▶ _REQUIREMENT_: Wherever the word "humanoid" occurs in the lines below, copy the whole line.

○ ○ ○

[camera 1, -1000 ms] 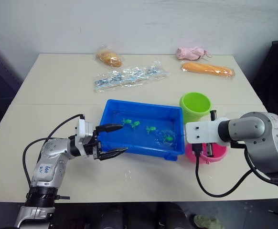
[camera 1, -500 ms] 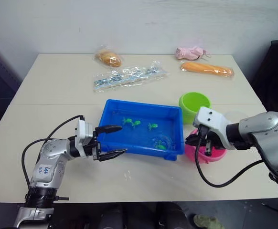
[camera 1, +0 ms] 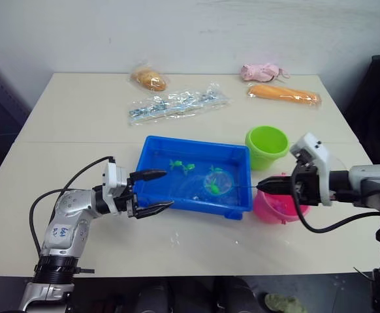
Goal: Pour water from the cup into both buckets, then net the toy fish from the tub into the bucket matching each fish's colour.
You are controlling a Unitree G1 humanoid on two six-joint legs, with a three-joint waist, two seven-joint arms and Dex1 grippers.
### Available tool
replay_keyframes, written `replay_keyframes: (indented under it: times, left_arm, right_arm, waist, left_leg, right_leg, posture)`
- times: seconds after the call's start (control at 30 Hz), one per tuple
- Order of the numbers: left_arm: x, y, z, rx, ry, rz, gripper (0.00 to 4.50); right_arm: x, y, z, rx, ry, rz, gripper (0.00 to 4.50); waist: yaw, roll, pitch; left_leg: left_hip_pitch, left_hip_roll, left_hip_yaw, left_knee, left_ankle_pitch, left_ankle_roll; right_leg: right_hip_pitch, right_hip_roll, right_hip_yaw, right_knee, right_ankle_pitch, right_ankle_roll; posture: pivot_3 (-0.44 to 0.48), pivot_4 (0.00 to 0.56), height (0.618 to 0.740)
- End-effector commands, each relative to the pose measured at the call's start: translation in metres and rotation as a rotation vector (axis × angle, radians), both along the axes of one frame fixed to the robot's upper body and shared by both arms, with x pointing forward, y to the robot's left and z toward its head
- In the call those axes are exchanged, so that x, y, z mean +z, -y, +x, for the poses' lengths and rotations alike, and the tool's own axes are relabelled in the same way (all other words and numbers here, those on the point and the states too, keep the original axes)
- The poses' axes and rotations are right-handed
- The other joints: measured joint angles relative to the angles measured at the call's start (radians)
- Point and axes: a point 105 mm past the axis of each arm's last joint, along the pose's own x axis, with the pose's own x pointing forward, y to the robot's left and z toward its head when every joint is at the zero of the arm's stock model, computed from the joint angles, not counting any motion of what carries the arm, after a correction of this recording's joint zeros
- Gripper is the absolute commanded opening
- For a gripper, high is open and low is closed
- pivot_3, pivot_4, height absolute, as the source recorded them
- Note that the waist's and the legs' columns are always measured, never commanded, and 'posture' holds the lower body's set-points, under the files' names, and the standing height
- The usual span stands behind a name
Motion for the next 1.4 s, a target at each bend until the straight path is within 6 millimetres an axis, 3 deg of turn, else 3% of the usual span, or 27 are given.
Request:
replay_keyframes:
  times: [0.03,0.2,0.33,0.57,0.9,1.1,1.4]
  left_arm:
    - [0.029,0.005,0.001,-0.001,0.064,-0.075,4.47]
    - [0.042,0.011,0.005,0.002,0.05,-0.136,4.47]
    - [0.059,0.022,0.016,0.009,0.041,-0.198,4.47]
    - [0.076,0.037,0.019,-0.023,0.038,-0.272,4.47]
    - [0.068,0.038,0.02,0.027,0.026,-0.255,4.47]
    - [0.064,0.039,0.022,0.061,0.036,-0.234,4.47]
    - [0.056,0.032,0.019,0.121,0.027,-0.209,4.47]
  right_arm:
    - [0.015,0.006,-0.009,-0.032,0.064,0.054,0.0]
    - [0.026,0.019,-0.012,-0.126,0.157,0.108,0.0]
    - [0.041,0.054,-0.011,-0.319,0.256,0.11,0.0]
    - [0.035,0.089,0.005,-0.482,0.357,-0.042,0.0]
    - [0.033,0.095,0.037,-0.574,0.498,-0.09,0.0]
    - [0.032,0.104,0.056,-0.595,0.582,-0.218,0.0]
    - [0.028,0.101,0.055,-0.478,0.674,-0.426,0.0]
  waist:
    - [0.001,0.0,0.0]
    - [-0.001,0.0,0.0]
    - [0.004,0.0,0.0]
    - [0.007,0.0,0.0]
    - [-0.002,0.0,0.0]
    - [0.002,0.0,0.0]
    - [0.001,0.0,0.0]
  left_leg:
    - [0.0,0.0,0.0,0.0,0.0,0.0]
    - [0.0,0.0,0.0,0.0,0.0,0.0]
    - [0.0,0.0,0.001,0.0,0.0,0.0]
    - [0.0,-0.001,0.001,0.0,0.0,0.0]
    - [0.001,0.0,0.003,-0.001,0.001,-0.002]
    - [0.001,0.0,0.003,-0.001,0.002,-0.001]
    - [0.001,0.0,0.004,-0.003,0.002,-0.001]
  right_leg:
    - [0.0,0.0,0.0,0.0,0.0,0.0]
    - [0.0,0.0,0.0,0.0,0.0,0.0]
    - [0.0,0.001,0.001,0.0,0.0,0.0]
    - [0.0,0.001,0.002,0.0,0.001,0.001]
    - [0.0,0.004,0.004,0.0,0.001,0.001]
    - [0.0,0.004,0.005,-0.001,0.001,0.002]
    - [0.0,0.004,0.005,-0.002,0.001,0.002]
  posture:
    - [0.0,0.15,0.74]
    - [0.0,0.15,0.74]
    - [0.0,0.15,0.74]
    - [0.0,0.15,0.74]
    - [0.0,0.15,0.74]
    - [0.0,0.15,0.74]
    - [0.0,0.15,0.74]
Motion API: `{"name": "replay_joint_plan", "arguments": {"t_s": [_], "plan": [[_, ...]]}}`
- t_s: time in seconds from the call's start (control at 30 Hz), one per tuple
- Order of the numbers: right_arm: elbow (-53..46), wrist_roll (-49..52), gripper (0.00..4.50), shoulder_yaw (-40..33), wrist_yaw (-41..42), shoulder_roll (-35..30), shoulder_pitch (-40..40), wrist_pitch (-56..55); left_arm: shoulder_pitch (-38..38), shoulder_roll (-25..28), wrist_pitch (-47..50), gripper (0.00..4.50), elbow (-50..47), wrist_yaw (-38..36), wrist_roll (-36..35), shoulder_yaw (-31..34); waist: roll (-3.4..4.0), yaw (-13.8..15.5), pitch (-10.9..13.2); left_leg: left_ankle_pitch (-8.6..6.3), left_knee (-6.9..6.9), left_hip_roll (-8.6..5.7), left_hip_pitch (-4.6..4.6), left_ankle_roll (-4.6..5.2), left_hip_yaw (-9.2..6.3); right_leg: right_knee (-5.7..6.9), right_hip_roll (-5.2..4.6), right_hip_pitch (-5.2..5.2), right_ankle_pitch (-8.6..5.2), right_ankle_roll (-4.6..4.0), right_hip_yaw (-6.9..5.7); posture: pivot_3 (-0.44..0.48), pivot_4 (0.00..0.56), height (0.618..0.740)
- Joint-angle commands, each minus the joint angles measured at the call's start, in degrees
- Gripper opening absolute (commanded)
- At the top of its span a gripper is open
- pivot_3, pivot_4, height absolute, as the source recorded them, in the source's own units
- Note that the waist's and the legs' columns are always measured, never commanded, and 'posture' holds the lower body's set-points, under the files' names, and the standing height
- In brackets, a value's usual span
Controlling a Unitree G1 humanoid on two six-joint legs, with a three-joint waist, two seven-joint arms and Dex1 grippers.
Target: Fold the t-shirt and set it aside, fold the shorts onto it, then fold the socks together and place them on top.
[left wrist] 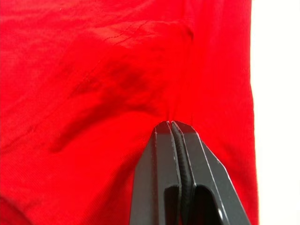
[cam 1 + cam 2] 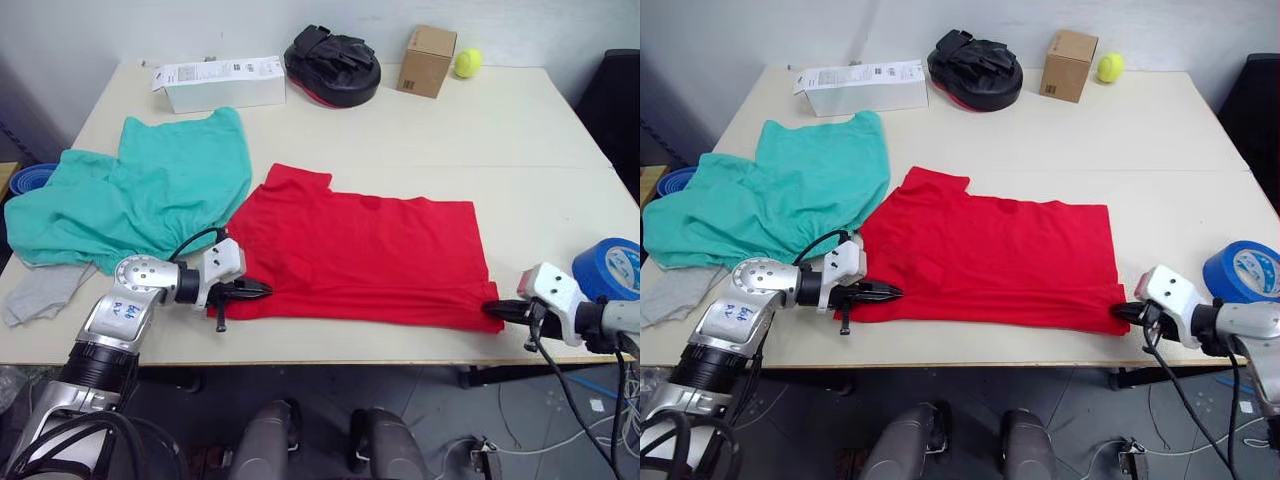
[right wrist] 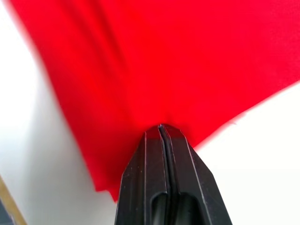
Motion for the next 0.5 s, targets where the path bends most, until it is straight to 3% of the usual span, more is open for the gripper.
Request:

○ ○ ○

▶ _THE COMPLETED TASK_:
You are controlling a Unitree G1 humanoid on two six-joint legs, with a three-joint waist, two seven-joint arms and Dex1 grippers.
Controlling a Unitree G1 humanoid on two six-joint legs, with a three-joint waist, two seven-joint arms and Dex1 grippers.

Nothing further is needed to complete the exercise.